§ **What is expected**
Copy out every line of the material below, character for character, apart from the pictures.
Top of Dataset content
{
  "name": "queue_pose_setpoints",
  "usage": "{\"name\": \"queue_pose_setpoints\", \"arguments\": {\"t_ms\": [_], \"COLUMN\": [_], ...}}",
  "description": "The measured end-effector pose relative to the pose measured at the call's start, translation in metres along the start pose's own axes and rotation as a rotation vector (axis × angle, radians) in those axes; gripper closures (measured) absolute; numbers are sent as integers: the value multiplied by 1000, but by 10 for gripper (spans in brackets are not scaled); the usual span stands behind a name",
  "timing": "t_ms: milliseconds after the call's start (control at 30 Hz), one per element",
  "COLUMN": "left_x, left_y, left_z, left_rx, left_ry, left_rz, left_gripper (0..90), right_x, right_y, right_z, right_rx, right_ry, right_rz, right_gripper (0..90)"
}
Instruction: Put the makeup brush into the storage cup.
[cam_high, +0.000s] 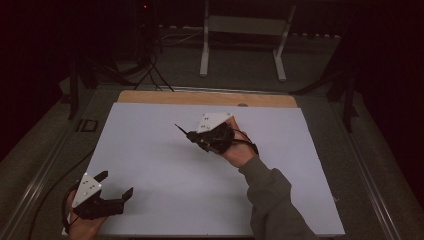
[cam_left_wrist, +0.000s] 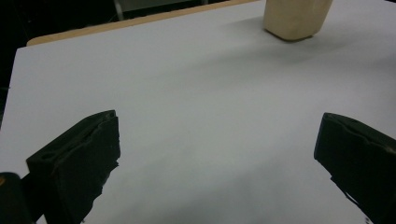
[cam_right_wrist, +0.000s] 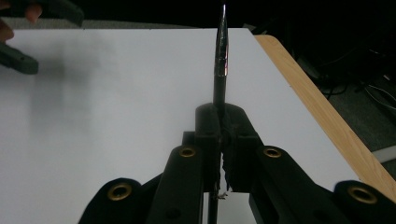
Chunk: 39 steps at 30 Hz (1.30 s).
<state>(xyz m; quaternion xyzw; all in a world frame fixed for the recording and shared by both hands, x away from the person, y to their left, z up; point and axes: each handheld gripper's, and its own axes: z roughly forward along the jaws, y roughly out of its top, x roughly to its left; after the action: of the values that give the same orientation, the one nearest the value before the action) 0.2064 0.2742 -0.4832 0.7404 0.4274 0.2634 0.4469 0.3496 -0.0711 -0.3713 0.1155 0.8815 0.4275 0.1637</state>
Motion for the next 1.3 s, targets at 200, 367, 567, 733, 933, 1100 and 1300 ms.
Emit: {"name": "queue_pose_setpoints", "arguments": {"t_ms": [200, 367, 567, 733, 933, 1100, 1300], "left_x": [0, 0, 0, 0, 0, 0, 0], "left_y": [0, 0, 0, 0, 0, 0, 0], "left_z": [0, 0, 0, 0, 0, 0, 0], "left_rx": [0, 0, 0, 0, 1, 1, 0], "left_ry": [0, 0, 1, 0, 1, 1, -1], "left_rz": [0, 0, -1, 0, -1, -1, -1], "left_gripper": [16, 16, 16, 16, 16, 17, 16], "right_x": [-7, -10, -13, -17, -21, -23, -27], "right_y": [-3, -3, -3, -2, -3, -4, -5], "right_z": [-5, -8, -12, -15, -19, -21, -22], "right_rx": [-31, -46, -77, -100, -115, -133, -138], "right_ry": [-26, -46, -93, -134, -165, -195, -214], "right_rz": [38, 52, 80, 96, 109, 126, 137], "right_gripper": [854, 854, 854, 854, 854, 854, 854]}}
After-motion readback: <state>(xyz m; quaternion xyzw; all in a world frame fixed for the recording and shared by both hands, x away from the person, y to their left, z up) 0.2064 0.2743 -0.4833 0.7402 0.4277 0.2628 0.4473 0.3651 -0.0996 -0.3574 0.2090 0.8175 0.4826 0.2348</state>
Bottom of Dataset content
§ **Response to this exercise**
{
  "name": "queue_pose_setpoints",
  "usage": "{\"name\": \"queue_pose_setpoints\", \"arguments\": {\"t_ms\": [_], \"COLUMN\": [_], ...}}",
  "description": "The measured end-effector pose relative to the pose measured at the call's start, translation in metres along the start pose's own axes and rotation as a rotation vector (axis × angle, radians) in those axes; gripper closures (measured) absolute; numbers are sent as integers: the value multiplied by 1000, but by 10 for gripper (spans in brackets are not scaled); the usual span stands behind a name",
  "timing": "t_ms: milliseconds after the call's start (control at 30 Hz), one per element",
  "COLUMN": "left_x, left_y, left_z, left_rx, left_ry, left_rz, left_gripper (0..90), right_x, right_y, right_z, right_rx, right_ry, right_rz, right_gripper (0..90)"
}
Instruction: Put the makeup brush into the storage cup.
[cam_high, +0.000s] 
[cam_left_wrist, +0.000s] 
[cam_right_wrist, +0.000s] 
Chunk: 39 steps at 30 Hz (1.30 s).
<state>(xyz m; quaternion xyzw; all in a world frame fixed for the recording and shared by both hands, x away from the person, y to their left, z up; point and axes: each handheld gripper's, and its own axes: z roughly forward along the jaws, y roughly out of its top, x roughly to its left; after the action: of the values that give the same orientation, the one nearest the value before the action) 0.2064 0.2742 -0.4832 0.7404 0.4274 0.2634 0.4469 0.3496 -0.0711 -0.3713 0.1155 0.8815 0.4275 0.1637</state>
Motion for the next 1.3 s, targets at 200, 367, 567, 733, 933, 1100 and 1300 ms.
Emit: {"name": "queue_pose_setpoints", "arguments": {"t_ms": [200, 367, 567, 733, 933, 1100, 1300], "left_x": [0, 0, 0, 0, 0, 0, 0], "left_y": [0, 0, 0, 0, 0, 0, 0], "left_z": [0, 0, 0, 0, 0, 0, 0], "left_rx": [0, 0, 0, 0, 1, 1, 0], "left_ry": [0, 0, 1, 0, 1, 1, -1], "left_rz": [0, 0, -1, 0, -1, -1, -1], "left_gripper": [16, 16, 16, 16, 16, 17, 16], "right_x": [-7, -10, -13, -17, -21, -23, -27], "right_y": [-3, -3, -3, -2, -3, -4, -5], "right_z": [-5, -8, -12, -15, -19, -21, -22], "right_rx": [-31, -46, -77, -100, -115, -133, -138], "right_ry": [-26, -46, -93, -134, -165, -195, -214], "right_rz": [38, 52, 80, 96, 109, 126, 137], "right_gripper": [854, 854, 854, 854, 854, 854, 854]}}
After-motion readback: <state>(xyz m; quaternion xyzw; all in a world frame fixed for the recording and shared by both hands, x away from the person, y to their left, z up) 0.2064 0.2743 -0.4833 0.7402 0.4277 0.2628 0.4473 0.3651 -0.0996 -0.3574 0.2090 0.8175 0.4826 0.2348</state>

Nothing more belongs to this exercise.